Tót Endre before Endre Tot
|Dec 10 2010 – Jan 21, 2011
Endre Tót has been an active participant in the international art scene since the 1970s. In his earliest years as an artist, in the 1960s, he used media that was at the time considered unconventional in Hungary, such as drawings, colorful calligraphies, and informel painting. These collages were then followed by pop-, and minimal art-influenced works. In 1968-69, Tót exhibited at the legendary Iparterv exhibitions. Breaking away from painting around 1970-71, he starts developing the Nothing/Zero, Rain, and Gladness-ideas, and keeps working on these during his entire subsequent period. Also, it was with these works that the artist gained recognition in the international art scene. Maybe for this very reason did Tót neglect his early works, where the depicted spontaneous feelings with elementary power filled his canvases and papers with life.
The lyrical and passionate atmospheres of Tót's works from this period, like the White-pictures, works resembling calligraphies from the far-East and the Diary Drawings from Angyalföld were achieved by intuitive gestures all set around a central motif.

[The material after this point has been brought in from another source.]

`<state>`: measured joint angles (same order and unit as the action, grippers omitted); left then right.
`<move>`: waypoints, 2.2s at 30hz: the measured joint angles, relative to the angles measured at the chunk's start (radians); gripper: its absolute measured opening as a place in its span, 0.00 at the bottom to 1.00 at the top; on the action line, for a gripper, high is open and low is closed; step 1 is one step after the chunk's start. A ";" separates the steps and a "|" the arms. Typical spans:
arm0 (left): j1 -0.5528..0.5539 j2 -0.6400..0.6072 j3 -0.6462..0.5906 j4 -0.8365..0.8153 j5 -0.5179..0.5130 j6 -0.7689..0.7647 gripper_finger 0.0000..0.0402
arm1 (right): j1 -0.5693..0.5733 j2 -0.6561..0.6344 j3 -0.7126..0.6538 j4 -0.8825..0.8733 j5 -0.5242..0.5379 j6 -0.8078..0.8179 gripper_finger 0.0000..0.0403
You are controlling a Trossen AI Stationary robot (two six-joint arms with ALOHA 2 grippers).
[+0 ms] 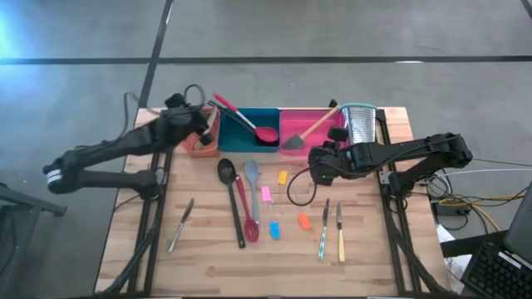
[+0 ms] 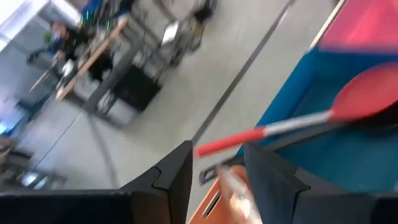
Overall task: Pick & Place Kitchen Items
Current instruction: Put the orange spatula into the red bin
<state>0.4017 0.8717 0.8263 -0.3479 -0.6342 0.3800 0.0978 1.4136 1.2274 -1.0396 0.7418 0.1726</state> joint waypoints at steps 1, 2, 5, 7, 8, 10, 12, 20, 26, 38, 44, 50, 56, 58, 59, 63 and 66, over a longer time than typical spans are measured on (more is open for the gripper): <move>-0.033 -0.032 0.006 -0.010 0.000 -0.012 0.37 | 0.000 0.000 0.000 0.000 0.000 0.000 0.20; -0.067 -0.060 0.009 -0.015 0.000 -0.022 0.37 | 0.000 0.000 0.000 0.000 0.000 0.000 0.20; -0.175 -0.133 0.013 -0.030 0.007 -0.041 0.37 | 0.000 0.000 0.000 0.001 0.000 0.000 0.21; -0.252 -0.170 0.013 -0.031 0.010 -0.052 0.37 | 0.000 0.000 0.000 0.002 0.000 0.000 0.21; -0.289 -0.182 0.013 -0.034 0.011 -0.061 0.37 | 0.000 0.000 0.000 0.003 0.000 0.000 0.21; -0.364 -0.198 0.013 -0.056 0.011 -0.066 0.37 | 0.000 0.000 0.000 0.003 0.000 0.000 0.20; -0.436 -0.203 0.013 -0.099 0.010 -0.068 0.37 | 0.000 0.000 0.000 0.003 0.000 0.000 0.19; -0.676 -0.123 -0.012 -0.280 0.010 -0.213 0.37 | 0.000 0.000 0.000 0.008 0.000 -0.097 0.17; -0.766 -0.006 -0.075 -0.291 0.008 -0.221 0.37 | 0.000 0.000 0.000 0.048 -0.015 -0.066 0.19; -0.770 0.194 -0.129 -0.235 -0.045 -0.307 0.37 | 0.000 0.000 -0.006 0.220 -0.496 -0.009 0.22; -0.770 0.237 -0.129 -0.219 -0.141 -0.306 0.37 | 0.033 0.012 -0.081 0.240 -0.538 0.137 0.22; -0.767 0.250 -0.130 -0.206 -0.206 -0.265 0.37 | 0.096 0.031 -0.198 0.270 -0.581 0.334 0.21; -0.739 0.250 -0.130 -0.127 -0.225 -0.172 0.37 | 0.165 0.041 -0.273 0.356 -0.621 0.394 0.23; -0.724 0.250 -0.130 -0.104 -0.224 -0.150 0.37 | 0.183 0.053 -0.296 0.360 -0.616 0.372 0.22; -0.716 0.250 -0.130 -0.100 -0.224 -0.143 0.37 | 0.189 0.066 -0.304 0.360 -0.615 0.366 0.21; -0.686 0.250 -0.130 -0.088 -0.224 -0.131 0.37 | 0.197 0.146 -0.302 0.376 -0.617 0.298 0.18; -0.669 0.250 -0.136 -0.078 -0.224 -0.133 0.37 | 0.198 0.227 -0.275 0.375 -0.650 0.217 0.16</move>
<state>-0.2675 1.1221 0.6903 -0.4261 -0.8581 0.2470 0.2955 1.6409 0.9525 -0.6642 0.0915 0.3898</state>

The – literally – diary drawings from Angyalföld from 1965 are improvisations following the artist's emotional rhythm, all without figures.
From the beat ink-drawing calligraphies, the artist makes a smooth transition with almost invisible motifs to ink-drawings decorated with patterns, text, or letter-imprints, where the spontaneous painterly characteristics are still present.
At the current exhibition at the acb Gallery Tót's paper-based works, paintings, drawings, and some collages are shown from the 1960s.